Ma non facciamo scherzi: Dio c’è. Noi stasera crediamo tutti in Dio. Non mi permetterei mai di parlare per due ore di qualcuno che non c’è“. Apparire in televisione e pronunciare una simile affermazione non è cosa da tutti e al tempo stesso non è un gesto che in molti possono compiere senza perdere di credibilità. L’argomento religioso scelto da Roberto Benigni è una bomba ad orologeria.
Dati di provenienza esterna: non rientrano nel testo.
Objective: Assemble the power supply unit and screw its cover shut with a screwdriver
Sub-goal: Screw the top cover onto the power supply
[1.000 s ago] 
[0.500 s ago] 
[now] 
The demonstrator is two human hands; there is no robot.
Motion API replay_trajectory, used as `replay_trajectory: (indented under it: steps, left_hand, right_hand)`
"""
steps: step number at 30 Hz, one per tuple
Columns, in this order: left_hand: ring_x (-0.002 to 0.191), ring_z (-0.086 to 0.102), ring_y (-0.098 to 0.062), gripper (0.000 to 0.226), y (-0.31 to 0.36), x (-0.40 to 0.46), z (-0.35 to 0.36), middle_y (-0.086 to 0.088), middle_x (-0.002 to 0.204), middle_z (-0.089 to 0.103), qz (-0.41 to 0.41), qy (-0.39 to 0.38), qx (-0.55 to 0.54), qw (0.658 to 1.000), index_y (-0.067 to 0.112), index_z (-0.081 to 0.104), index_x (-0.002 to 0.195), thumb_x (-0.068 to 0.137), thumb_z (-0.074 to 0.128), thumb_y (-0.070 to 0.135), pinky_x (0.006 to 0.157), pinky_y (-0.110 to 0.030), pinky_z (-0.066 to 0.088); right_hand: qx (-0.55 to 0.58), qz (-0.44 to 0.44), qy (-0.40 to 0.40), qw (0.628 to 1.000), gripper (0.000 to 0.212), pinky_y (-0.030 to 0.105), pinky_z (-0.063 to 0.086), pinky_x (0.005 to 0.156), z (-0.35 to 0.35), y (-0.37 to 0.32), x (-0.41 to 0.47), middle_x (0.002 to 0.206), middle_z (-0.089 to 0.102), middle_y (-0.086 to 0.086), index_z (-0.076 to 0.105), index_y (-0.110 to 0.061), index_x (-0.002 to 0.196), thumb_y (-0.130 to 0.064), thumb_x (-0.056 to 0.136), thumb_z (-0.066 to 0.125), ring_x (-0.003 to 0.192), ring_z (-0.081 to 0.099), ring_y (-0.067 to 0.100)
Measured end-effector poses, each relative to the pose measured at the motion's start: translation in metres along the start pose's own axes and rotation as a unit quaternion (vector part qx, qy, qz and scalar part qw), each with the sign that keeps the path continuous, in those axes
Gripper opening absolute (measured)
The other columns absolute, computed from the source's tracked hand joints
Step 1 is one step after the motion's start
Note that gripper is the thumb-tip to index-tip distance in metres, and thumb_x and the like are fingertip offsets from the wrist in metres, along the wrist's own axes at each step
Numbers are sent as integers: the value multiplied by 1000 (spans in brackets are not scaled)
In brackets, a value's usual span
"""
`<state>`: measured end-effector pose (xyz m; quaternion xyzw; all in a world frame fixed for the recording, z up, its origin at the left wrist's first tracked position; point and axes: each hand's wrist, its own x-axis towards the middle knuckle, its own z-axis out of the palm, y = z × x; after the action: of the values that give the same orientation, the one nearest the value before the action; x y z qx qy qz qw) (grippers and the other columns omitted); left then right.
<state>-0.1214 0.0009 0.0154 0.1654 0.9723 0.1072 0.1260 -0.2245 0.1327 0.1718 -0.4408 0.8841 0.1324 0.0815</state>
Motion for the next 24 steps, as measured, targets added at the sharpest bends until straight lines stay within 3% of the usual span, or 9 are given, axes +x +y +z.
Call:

Soltanto lui poteva disinnescarla senza creare catastrofi di dimensioni epiche. Lo dimostrano gli ascolti raggiunti dal suo show che hanno toccato cifre davvero considerevoli: 10 milioni 266mila spettatori, con il 38,32% di share e picchi del 45% che hanno sfiorato gli 11 milioni di spettatori. La maestria con cui porta avanti i suoi monologhi dimostra un’abilità che cattura. Al fascino di un eccellente oratore non sfugge quasi nessuno: chi per un motivo chi per un altro, chi per interesse, chi per stima nei suoi confronti e chi in attesa di un passo falso da giudicare, tutti sono rimasti in ascolto.

Boom di ascolti per I Dieci Comandamenti di Roberto Benigni su Rai Uno
Boom di ascolti per I Dieci Comandamenti di Roberto Benigni su Rai Uno

E sebbene la tematica incentrata su Dio possa sembrare a sé stante considerata la sua grandezza e complessità, Benigni riesce a tradurla nella pratica e nella concretezza di ciò che stiamo vivendo. Forse anche con l’intento di suggerirci che c’è molta religione nelle preghiere, ma ce n’è altrettenta nel comportamento, nell’interiorità e nella coerenza rispetto ai precetti di cui ci si fa sostenitori. “Non rubare? Dio ha fatto un comandamento per noi italiani, sembra che l’abbia scritto proprio in italiano, è il comandamento che sentiamo un po’ nostro”, afferma, facendo aderire abilmente il suo discorso all’attualità, specie quella romana. Non mancano mai le stoccate, l’ironia intelligente, le frecciatine da cogliere nel flusso di parole. Ne è un esempio quanto segue: “Fa impressione essere abbracciati da 10 milioni di persone: vorrei ringraziarvi tutti ad uno ad uno, mandarvi una ruota, un mazzo di fiori, 80 euro” e continua poi “Forse ho esagerato un po’, la gente oggi mi ha fermato: chi si voleva confessare, chi mi ha chiesto se ero libero per un battesimo, c’è gente che vuole destinarmi l’otto per mille addirittura, un altro mi ha chiesto l’indirizzo della parrocchia o mi ha prenotato per la messa di Natale. Non è un Natale facile quest’anno: in tanti rimangono a casa, altri sono ai domiciliari”.

Benigni rispolvera concetti talvolta obsoleti propri della nostra religione, li legge in chiave umana, in chiave sincera e umile. Reinterpreta la fede come farebbe una persona semplice, ma sostenuto da capacità decisamente non ordinarie. Il pubblico ha dimostrato il suo apprezzamento circa i “Dieci Comandamenti”, tramite i quali Roberto Benigni ha voluto trasmettere un messaggio complicato ma onesto. Lo scetticismo di molti è inevitabile proprio a causa del nucleo tematico trattato: la religione è sicuramente uno degli argomenti che più divide le persone. Ma fermarsi quantomeno a riflettere, non solo su i dogmi della Chiesa ma su un tipo di atteggiamento e sulle mancanze che gli italiani stanno dimostrando, specie quelli che in realtà dovrebbero rappresentarci, è poco ma sicuro un’occasione da cogliere. Come in tanti, in effetti, hanno fatto.

La domanda è: qualcosa rimarrà nella mente degli ascoltatori? Benigni ha tentato, il resto si vedrà.